1. Ciclicamente, as crises humanitárias encarregam-se de nos lembrar de como essa entidade abstrata a que se chama comunidade internacional funciona. Mal.
Há décadas que o Sudão está sob escrutínio. Inevitabilidade que tem muitas razões. Guerra, atrocidades, milícias, violações, crianças-soldados, fome. A divisão do país em dois não pôs fim ao horror. Conto-vos uma história que merece ser mais do que uma nota de rodapé num relatório. É muito mais do que a sanidade é capaz de suportar. “Um homem encostou-me a arma à nuca e disse: ‘Vê como vamos violar a tua filha.’ Fizeram–me sentar no chão à distancia de talvez um metro do local onde a violaram e bateram-me repetidamente com um pau. Quando acabaram, violaram a minha filha mais velha e, em seguida, queimaram o nosso tukul. Depois arrastaram- -na, seguraram-na e mergulharam-na no fogo. Quando ela começou a arder, deixaram-na em paz. Ela ficou demasiado ferida. Tivemos de a deixar para trás quando fugimos.” Falar de refugiados sul-sudaneses é falar destas histórias e de fragilidades expostas. O país mais novo do mundo é, depois da Síria e do Afeganistão, o país com maior número de deslocados internos e refugiados. Uma das maiores crises em 2016 deixou de ser a Síria, que entrou no sexto ano de conflito, passando a ser o Sudão do Sul.

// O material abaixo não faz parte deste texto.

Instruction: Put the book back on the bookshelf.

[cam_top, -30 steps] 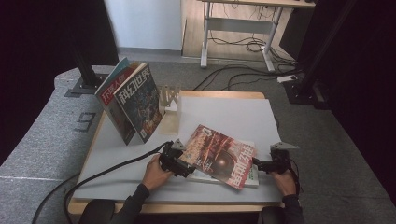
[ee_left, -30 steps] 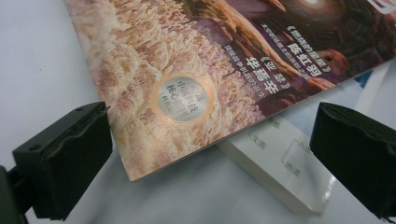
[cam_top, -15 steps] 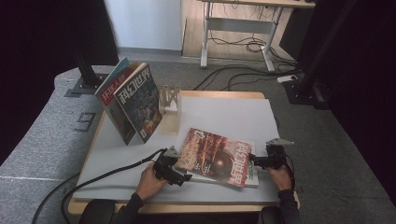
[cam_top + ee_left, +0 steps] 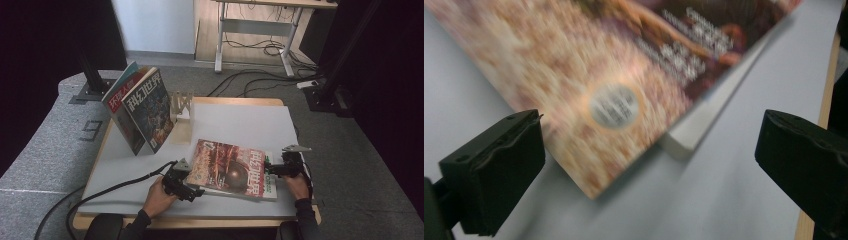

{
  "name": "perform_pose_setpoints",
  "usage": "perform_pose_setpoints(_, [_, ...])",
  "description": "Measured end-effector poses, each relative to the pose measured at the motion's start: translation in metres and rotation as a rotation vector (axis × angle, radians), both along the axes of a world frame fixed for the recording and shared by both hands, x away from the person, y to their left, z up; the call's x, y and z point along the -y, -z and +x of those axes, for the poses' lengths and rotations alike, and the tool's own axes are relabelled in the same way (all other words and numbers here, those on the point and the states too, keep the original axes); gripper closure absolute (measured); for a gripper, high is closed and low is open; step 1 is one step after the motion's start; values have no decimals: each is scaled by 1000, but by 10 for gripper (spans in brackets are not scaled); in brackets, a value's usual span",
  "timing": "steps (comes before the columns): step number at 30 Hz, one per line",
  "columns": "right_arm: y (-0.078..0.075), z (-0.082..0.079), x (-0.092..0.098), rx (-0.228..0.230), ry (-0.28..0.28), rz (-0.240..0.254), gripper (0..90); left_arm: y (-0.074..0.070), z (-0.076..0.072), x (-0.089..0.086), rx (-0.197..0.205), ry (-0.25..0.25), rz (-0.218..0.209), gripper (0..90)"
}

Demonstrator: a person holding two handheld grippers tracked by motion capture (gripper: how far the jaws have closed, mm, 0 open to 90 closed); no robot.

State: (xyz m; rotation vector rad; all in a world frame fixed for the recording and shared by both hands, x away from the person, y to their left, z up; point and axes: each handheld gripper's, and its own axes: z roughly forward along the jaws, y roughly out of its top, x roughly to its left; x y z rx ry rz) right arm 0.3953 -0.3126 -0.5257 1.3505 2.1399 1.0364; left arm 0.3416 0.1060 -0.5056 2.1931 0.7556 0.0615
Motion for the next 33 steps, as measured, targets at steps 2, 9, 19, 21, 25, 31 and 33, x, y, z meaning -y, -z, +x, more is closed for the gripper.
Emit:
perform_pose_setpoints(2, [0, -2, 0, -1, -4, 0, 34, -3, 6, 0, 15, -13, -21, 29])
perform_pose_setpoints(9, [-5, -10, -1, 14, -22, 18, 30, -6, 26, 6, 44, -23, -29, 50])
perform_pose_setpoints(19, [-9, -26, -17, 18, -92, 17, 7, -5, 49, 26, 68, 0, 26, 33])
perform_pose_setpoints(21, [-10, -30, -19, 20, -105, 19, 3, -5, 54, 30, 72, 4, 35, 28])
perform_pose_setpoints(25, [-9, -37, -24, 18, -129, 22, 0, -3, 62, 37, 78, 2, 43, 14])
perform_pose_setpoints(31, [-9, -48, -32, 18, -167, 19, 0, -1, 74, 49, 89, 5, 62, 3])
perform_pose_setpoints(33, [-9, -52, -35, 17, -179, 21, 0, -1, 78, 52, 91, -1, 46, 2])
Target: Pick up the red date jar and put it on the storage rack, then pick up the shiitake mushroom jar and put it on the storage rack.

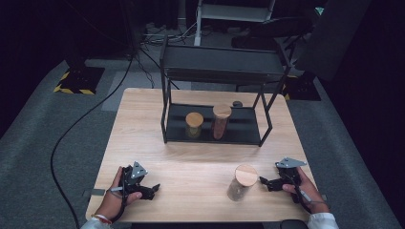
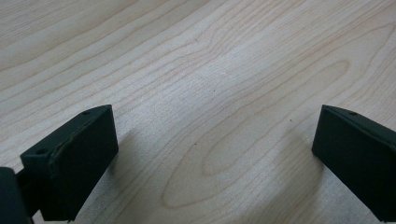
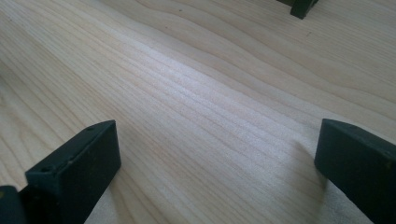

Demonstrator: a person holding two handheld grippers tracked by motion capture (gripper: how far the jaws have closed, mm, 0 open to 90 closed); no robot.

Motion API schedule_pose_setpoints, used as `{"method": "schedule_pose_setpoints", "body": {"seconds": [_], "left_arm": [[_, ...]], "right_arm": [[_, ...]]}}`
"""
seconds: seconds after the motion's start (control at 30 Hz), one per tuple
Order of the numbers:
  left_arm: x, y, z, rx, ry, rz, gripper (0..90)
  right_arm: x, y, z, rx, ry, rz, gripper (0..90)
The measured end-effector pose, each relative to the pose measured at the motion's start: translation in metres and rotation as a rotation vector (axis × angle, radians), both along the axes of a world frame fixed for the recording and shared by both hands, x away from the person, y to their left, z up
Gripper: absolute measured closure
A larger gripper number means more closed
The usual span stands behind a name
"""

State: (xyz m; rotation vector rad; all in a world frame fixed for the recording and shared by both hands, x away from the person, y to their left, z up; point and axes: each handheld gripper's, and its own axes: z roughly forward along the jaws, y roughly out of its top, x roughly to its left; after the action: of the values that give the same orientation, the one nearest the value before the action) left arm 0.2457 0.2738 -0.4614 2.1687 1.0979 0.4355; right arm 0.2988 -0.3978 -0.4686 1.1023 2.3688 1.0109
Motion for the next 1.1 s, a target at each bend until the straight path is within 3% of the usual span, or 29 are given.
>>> {"method": "schedule_pose_setpoints", "body": {"seconds": [0.7, 0.87, 1.1], "left_arm": [[0.000, 0.000, 0.000, 0.000, 0.000, 0.000, 0.0], [0.000, 0.000, 0.000, 0.000, 0.000, -0.001, 0.0], [0.000, 0.000, 0.000, 0.000, 0.000, -0.001, 0.0]], "right_arm": [[-0.002, -0.001, 0.001, -0.002, 0.001, -0.003, 0.4], [-0.002, -0.003, 0.006, -0.001, 0.002, 0.024, 2.6], [-0.012, 0.000, 0.022, -0.017, -0.033, 0.048, 2.5]]}}
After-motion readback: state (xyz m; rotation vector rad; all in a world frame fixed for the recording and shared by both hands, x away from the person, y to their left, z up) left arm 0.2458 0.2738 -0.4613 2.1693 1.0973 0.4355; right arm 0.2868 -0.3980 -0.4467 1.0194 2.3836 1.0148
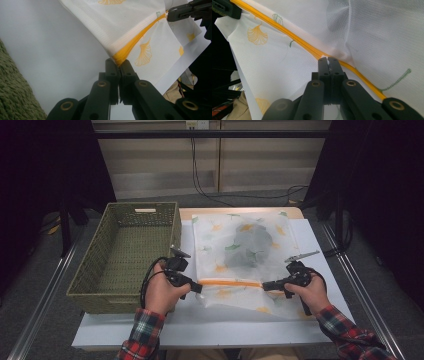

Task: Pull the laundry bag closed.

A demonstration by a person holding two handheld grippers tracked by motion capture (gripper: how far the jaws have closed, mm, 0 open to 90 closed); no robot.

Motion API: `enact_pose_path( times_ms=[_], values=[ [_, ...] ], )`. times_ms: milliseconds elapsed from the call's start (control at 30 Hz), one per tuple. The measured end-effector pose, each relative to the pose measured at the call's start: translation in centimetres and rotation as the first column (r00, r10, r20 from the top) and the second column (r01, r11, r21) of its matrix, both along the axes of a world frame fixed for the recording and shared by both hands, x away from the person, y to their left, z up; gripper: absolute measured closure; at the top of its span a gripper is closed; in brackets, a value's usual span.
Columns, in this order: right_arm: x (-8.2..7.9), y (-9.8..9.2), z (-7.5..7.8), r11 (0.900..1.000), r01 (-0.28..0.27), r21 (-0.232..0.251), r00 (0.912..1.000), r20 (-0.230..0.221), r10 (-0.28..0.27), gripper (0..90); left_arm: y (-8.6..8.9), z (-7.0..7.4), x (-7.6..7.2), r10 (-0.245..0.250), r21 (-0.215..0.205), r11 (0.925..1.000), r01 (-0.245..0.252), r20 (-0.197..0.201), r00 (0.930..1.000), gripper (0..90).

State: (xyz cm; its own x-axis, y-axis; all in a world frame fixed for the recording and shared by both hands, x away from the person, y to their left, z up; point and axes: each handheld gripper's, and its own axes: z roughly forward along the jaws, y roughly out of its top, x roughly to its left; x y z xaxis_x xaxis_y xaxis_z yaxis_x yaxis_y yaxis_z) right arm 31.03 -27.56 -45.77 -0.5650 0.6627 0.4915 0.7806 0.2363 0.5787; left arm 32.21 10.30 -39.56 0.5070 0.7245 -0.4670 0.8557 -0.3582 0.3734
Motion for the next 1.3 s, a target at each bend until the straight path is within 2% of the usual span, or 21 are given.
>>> enact_pose_path(
  times_ms=[67,167,200,467,500,667,900,1300],
  values=[
    [0.0,-0.1,0.0,1.0,-0.001,0.003,1.0,-0.001,0.001,90.0,-0.1,0.0,-0.1,0.011,0.006,0.9999,-0.011,0.008,0.9999,87.2],
    [0.0,-0.1,0.0,1.0,0.002,0.002,1.0,-0.002,-0.002,90.0,0.0,0.0,0.0,0.0,-0.013,0.9999,0.0,-0.012,0.9999,87.2],
    [0.0,-0.1,0.0,1.0,0.002,0.003,1.0,-0.003,-0.002,90.0,0.0,0.0,0.0,0.0,-0.003,1.0,0.0,-0.003,1.0,87.2],
    [0.0,-0.4,0.0,1.0,0.0,0.013,1.0,-0.004,0.0,90.0,0.0,0.0,0.0,-0.001,-0.014,0.9999,0.001,-0.016,0.9999,87.2],
    [0.0,-0.4,0.0,1.0,0.003,0.013,1.0,-0.002,-0.003,90.0,0.0,0.0,0.0,-0.001,-0.006,1.0,0.001,-0.01,1.0,87.2],
    [-0.1,-0.6,0.1,1.0,0.008,-0.002,1.0,-0.002,-0.008,90.0,0.1,0.1,0.0,0.004,-0.001,1.0,-0.004,-0.008,1.0,87.2],
    [-0.2,-1.2,0.0,1.0,0.017,0.003,0.9998,-0.007,-0.017,90.0,0.2,0.1,0.1,-0.007,0.006,1.0,0.007,-0.007,1.0,87.2],
    [-0.3,-1.6,-0.1,1.0,0.024,-0.005,0.9997,-0.007,-0.024,90.0,0.2,0.2,0.1,0.0,-0.005,1.0,0.0,-0.012,0.9999,87.2]
  ],
)
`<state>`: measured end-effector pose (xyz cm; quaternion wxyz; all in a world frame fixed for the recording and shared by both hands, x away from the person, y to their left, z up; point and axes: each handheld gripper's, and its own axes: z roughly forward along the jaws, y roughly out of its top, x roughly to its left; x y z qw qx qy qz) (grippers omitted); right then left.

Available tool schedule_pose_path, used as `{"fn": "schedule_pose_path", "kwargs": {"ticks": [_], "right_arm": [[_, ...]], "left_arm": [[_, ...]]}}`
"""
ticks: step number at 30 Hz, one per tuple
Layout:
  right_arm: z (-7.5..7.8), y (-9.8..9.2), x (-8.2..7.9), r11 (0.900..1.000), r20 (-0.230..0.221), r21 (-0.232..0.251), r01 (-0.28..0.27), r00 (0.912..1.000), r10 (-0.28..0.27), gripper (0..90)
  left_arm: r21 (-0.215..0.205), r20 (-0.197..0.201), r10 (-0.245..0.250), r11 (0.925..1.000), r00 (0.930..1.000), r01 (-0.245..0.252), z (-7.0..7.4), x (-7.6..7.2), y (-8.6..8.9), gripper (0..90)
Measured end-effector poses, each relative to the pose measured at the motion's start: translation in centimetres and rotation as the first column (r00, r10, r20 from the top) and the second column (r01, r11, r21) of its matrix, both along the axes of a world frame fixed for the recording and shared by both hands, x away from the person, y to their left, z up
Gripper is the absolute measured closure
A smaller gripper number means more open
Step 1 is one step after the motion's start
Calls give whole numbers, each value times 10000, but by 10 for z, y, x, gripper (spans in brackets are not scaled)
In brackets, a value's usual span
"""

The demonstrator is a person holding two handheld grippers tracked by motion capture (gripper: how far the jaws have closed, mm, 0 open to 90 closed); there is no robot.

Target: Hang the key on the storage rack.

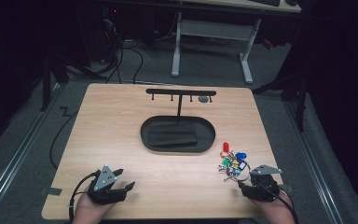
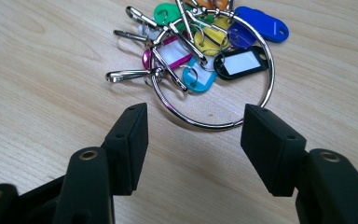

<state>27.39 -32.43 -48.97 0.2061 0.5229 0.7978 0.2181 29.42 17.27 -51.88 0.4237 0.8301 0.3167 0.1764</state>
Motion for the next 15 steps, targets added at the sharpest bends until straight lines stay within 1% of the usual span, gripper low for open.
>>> {"fn": "schedule_pose_path", "kwargs": {"ticks": [1,2,4,5,6,8,10,11,12,15], "right_arm": [[0,0,0,10000,0,0,0,10000,0,417],[1,2,4,9998,-223,-177,-128,9997,124,415],[3,3,9,9991,-506,-350,-243,9985,225,412],[3,3,9,9991,-506,-350,-243,9985,225,412],[6,4,15,9981,-706,-535,-299,9972,261,410],[10,4,21,9969,-864,-699,-370,9958,309,407],[12,5,24,9966,-930,-728,-383,9952,315,405],[12,5,24,9966,-930,-728,-383,9952,315,405],[15,6,30,9957,-1084,-830,-416,9936,325,403],[18,8,37,9937,-1225,-998,-504,9917,380,400]], "left_arm": [[0,0,0,10000,10000,0,0,0,0,342],[215,100,-18,9998,9999,15,0,-2,0,338],[168,64,32,9999,10000,-33,1,-4,3,338],[168,64,32,9999,10000,-33,1,-4,3,338],[61,70,80,9999,9999,-80,2,-5,4,338],[-39,38,148,9999,9999,-148,2,-5,8,339],[-78,-35,153,9999,9999,-154,1,-3,9,339],[-78,-35,153,9999,9999,-154,1,-3,9,339],[-56,-39,130,9999,9999,-130,1,-3,9,339],[18,-32,34,10000,10000,-34,0,-4,8,339]]}}
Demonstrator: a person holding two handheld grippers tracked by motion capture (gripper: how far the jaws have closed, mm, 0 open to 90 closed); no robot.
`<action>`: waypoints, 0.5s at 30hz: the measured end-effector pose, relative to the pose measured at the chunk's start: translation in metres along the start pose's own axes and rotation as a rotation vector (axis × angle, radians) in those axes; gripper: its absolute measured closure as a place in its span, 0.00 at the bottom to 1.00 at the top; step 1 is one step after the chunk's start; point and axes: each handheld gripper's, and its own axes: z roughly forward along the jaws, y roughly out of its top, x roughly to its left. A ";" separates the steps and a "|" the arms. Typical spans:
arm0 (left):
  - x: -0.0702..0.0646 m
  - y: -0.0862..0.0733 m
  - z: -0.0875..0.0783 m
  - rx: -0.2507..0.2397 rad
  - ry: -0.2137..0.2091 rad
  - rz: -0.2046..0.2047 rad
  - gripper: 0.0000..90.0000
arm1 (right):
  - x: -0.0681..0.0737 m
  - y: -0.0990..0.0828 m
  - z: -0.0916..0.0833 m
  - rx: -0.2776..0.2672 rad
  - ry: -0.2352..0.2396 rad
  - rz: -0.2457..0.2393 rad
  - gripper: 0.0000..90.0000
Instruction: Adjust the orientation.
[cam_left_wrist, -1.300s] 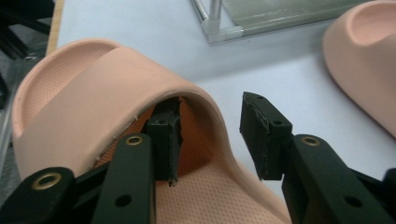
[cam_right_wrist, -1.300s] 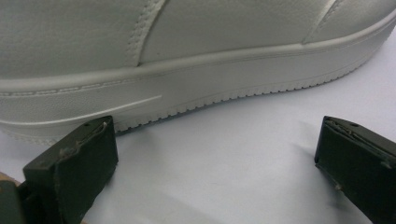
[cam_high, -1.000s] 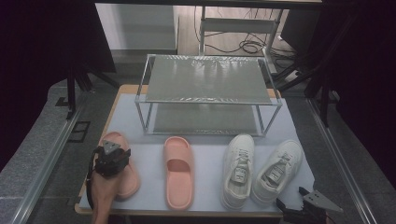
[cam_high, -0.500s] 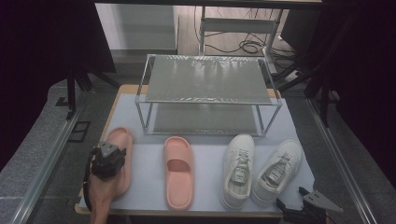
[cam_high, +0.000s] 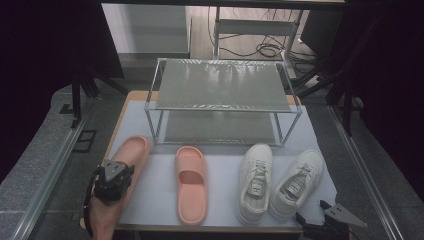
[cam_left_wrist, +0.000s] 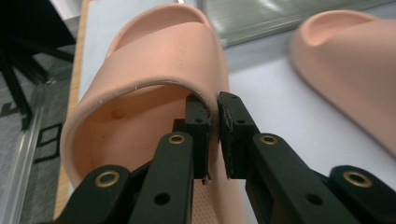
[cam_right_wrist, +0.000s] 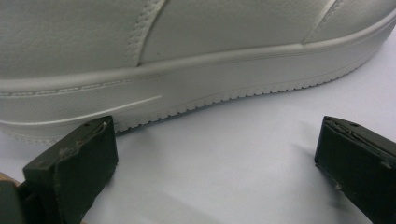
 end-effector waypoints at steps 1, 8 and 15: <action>-0.003 0.001 -0.002 -0.003 -0.007 0.010 0.92 | 0.000 0.000 0.000 0.000 0.000 0.000 0.00; -0.026 0.005 -0.010 -0.020 -0.072 0.063 0.92 | 0.000 0.000 0.000 0.000 0.000 0.000 0.00; -0.041 0.012 0.003 -0.001 -0.071 0.098 0.92 | 0.000 0.000 0.000 0.000 0.001 0.000 0.00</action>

2. A organização não governamental Save the Children fez algumas contas e concluiu que seriam necessários 132 milhões de dólares por ano, durante três anos e meio, para que todas as crianças refugiadas sul-sudanesas a viver no Uganda, cerca de meio milhão, pudessem frequentar a escola pré-primária, a primária e o ensino secundário. O que dá 152 dólares por aluno, anualmente, e menos de 3 dólares por semana. Três quartos das crianças sul-sudanesas, no país ou refugiadas, não frequentam a escola, o que representa a taxa de não escolarização mais elevada do mundo. A título de comparação, a cimeira do G20 – onde também se discutirá o futuro do continente africano –, que terá lugar em Hamburgo, custará 130 milhões de euros, numa estimativa por baixo.
O que faz impressão é constatar que até existe verba para a educação destas crianças. O dinheiro disponibilizado pela Global Partnership for Education para o Sudão do Sul não está ser gasto. O que não causa surpresa, porque há meio milhão de crianças sul-sudanesas em idade escolar no Uganda e outro meio milhão noutros países vizinhos. As práticas administrativas instaladas do Banco Mundial não permitem, em circunstâncias normais, transferências de verbas transfronteiriças. O que se vive no Sudão do Sul é tudo menos normal. País novo, velhos hábitos.
De acordo com o Alto Comissariado das Nações Unidas para os Refugiados, dos 1,4 mil milhões de dólares prometidos pelos doadores até ao final de 2017, para ajuda a população em fuga ou refugiada, apenas 649 milhões de dólares foram pagos.
Nas sociedades confortáveis, o inferno são sempre os outros e é sempre dos outros. Podemos escrever milhares de carateres sobre vítimas e torcionários e não continuaremos nem de perto a perceber a infinita tragédia das gentes sem importância dos países mais-do-imperfeitos.